Jednak pani Dines, jako zadeklarowana
feministka, widzi to inaczej. Pisze: „potrzebna jest kontr-ideologia”, a
następnie nazywa to wprost: „ideologia feministyczna”. Na chwilę
zbaraniałam i kolejny raz z niedowierzaniem czytałam ten akapit. Raz, że
oto autorka proponuje gaszenie pożaru napalmem, dwa, że otwarcie nazywa
feminizm ideologią. Wszystkie feministki, jakie w życiu spotkałam, czy
miałam okazję czytać, dostawały spazmów i histerii, słysząc, że ktoś
nazywa ich ukochany feminizm ideologią, a tu proszę!
Nie był to jednak koniec zaskoczeń.
Feministki strasznie oburzają się na wiązanie ich ideologii z ideologią
marksistowską. Pani Dines na początku rozdziału szóstego parafrazuje
Karola Marksa, opisując człowieka jako produkt inżynierii społecznej, i
na tej koncepcji człowieka próbuje zbudować jakieś remedium na problem
pornograficznego postrzegania relacji damsko-męskich (rzecz z góry
skazana na klęskę).
Zauważa też, że współczesnym
nastolatkom brakuje pozytywnych kobiecych wzorców do naśladowana. Jak to
ujmuje: „z czasem dziewczyna spostrzega, że jedyną alternatywą dla tego,
by wyglądać na łatwą, jest bycie niewidzialną”. Autorka nie widzi tu
żadnego rozwiązania.
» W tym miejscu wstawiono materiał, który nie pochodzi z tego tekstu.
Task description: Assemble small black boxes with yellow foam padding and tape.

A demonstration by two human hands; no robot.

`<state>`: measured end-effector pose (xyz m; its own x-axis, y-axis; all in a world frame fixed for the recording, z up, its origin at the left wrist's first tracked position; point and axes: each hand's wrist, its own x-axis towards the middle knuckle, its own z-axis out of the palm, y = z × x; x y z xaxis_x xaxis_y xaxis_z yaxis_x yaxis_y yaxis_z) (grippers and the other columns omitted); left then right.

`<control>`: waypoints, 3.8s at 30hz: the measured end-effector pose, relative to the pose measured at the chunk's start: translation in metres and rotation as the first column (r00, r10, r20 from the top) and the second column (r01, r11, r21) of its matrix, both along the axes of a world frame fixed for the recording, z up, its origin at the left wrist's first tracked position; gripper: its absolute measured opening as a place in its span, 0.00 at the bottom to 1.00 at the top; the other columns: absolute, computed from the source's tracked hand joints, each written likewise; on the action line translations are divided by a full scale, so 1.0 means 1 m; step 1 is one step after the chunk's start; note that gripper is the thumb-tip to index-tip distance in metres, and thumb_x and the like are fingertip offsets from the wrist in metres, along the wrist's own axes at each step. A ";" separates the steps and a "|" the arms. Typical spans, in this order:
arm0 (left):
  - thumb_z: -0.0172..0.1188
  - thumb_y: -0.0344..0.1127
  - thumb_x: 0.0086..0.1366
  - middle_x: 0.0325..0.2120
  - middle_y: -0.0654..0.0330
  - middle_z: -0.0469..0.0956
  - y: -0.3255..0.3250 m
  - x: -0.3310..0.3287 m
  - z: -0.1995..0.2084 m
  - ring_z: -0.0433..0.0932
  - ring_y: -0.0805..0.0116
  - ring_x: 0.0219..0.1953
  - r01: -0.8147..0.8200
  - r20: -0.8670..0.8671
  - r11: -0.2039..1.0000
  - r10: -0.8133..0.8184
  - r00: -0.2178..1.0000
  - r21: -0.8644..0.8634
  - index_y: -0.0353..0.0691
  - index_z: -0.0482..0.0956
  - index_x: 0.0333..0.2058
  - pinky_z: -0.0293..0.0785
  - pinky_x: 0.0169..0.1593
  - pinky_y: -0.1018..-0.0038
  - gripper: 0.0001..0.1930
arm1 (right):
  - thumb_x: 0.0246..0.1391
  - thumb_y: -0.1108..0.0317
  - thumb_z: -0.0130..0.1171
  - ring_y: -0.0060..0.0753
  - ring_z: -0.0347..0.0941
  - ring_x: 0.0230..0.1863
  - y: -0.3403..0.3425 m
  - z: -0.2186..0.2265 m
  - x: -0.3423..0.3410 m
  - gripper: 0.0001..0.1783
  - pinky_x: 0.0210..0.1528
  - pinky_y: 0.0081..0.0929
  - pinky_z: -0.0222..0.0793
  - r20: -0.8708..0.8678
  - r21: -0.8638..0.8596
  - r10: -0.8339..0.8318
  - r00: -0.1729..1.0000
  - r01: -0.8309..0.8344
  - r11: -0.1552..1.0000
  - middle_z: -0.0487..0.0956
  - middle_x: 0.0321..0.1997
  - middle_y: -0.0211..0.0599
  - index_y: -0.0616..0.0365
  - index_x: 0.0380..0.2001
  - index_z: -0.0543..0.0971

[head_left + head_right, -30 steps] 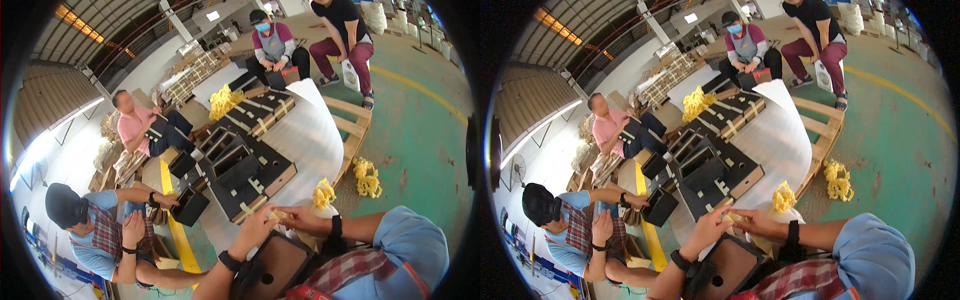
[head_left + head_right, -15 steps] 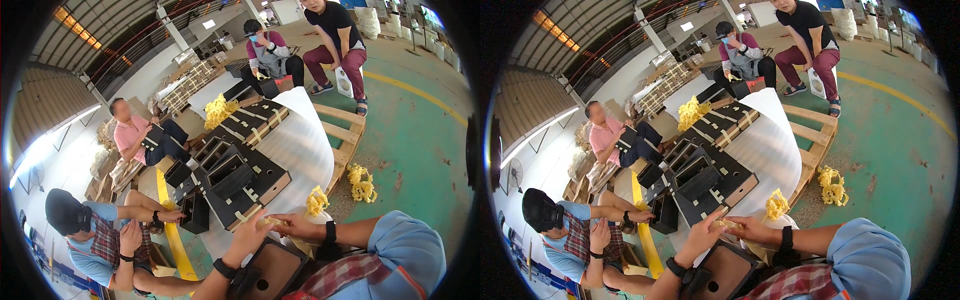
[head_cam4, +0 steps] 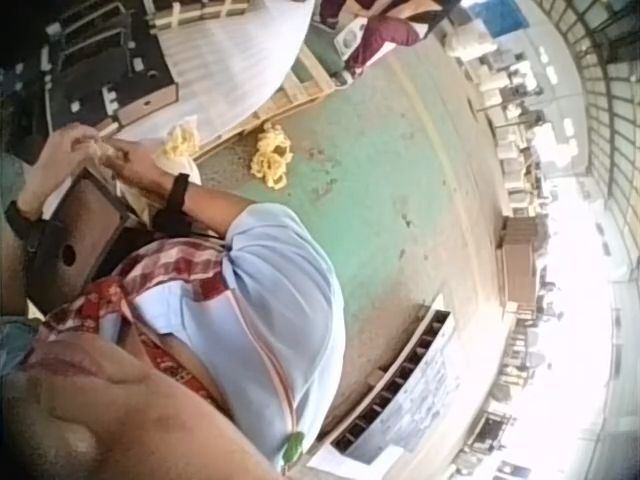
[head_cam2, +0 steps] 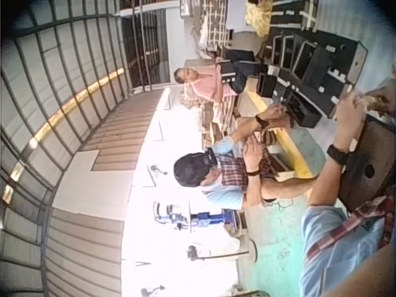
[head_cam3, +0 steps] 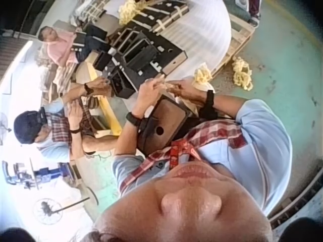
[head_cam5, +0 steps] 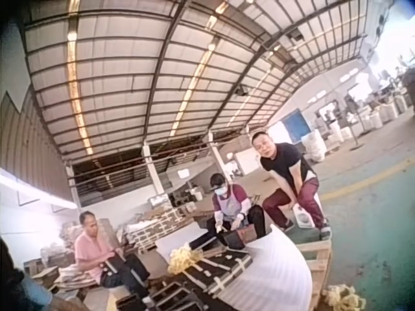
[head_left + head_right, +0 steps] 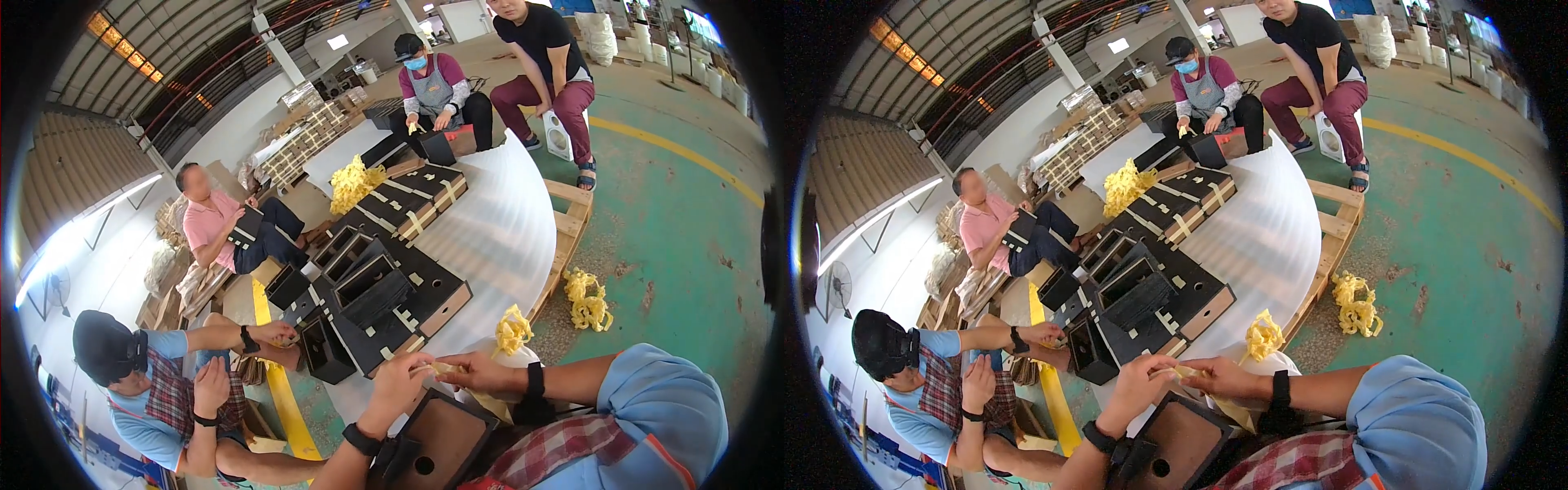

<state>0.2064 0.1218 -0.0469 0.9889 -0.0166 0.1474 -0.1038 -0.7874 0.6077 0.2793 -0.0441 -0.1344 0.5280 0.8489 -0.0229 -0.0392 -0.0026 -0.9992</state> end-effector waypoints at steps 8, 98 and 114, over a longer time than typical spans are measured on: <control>0.59 0.33 0.55 0.27 0.54 0.78 -0.005 0.000 0.005 0.76 0.68 0.27 -0.021 -0.099 0.993 0.009 0.995 -0.117 0.38 0.78 0.37 0.71 0.33 0.76 0.11 | 0.55 0.55 0.54 0.15 0.68 0.24 0.002 -0.003 0.002 0.26 0.28 0.17 0.66 0.081 0.048 -0.006 0.997 0.002 0.999 0.75 0.28 0.25 0.52 0.55 0.67; 0.56 0.25 0.57 0.28 0.63 0.73 -0.014 0.002 0.018 0.73 0.76 0.31 0.007 0.107 0.962 0.023 0.994 -0.271 0.36 0.79 0.35 0.69 0.35 0.81 0.08 | 0.50 0.51 0.59 0.25 0.74 0.30 -0.008 0.041 0.012 0.29 0.32 0.21 0.69 0.203 0.016 0.045 0.978 -0.050 0.999 0.76 0.33 0.38 0.62 0.47 0.69; 0.57 0.22 0.57 0.35 0.60 0.76 -0.023 -0.004 0.028 0.76 0.75 0.36 0.093 0.016 0.749 -0.109 0.994 -0.656 0.33 0.74 0.41 0.72 0.41 0.81 0.12 | 0.54 0.59 0.55 0.15 0.68 0.24 -0.021 0.068 0.017 0.19 0.27 0.16 0.66 0.136 0.191 0.026 0.990 -0.052 0.980 0.75 0.31 0.28 0.56 0.47 0.72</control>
<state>0.2026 0.0991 -0.0192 0.9901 -0.0240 0.1382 -0.1402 -0.1808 0.9735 0.2964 -0.0649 -0.0660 0.4814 0.8506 0.2115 0.0891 0.1926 -0.9772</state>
Gdzie mają sięgać młode dziewczyny po wzorce?
Patrząc na feministki wyglądające jak mało atrakcyjni mężczyźni, czy te,
które przyjęły pornoideologię i szafują hasłami typu: "nie czytasz, nie
idę z tobą do łóżka", sugerując, że są tylko towarem, który można kupić
- co prawda nie pieniędzmi, a inteligentnymi bon motami z modnych książek, ale jednak?
I znowu, tylko katolicyzm z licznym
zastępem świętych (nie, nie wszystkie święte to dziewice-męczennice!),
czy z prostą prawdą, że własna matka, czy ciotki z rodziny mogą być
wzorcami szczęśliwego życia, daje rozsądną alternatywę.
Generalnie książkę bardzo polecam w
zakresie opisu współczesnej rzeczywistości, przesiąkniętego
pornograficznymi obrazami codziennego życia. Lektura może być o tyle
zniechęcająca, że jeśli macie dzieci, zastanawiać się będziecie nie
tylko nad tym, jak je przed tym uchronić, lecz również gdzie znajdą
normalnych kandydatów na mężów czy żony.
Nie znajdziemy, niestety, w
"Pornolandzie" żadnych pożytecznych propozycji rozwiązań. Feminizm
autorki i jej całkowita nieświadomość istnienia alternatywy, na przykład
rodziny opartej na wartościach katolickich, które - jak wykazują
kolejne badania naukowe - zapewniają także zwyczajnie zdrowe i dające
poczucie sensu i szczęścia życie, wszystko to sprawia, że Gail Dines nie
jest w stanie zaproponować żadnego wyjścia z matni.
Sposobów na to musimy już szukać
sami. Dlatego, moim zdaniem, przydałaby się książka pisana z punktu
widzenia etyki katolickiej, która dawałaby konkretne propozycje odparcia
problemów tak doskonale opisanych w „Pornolandzie”.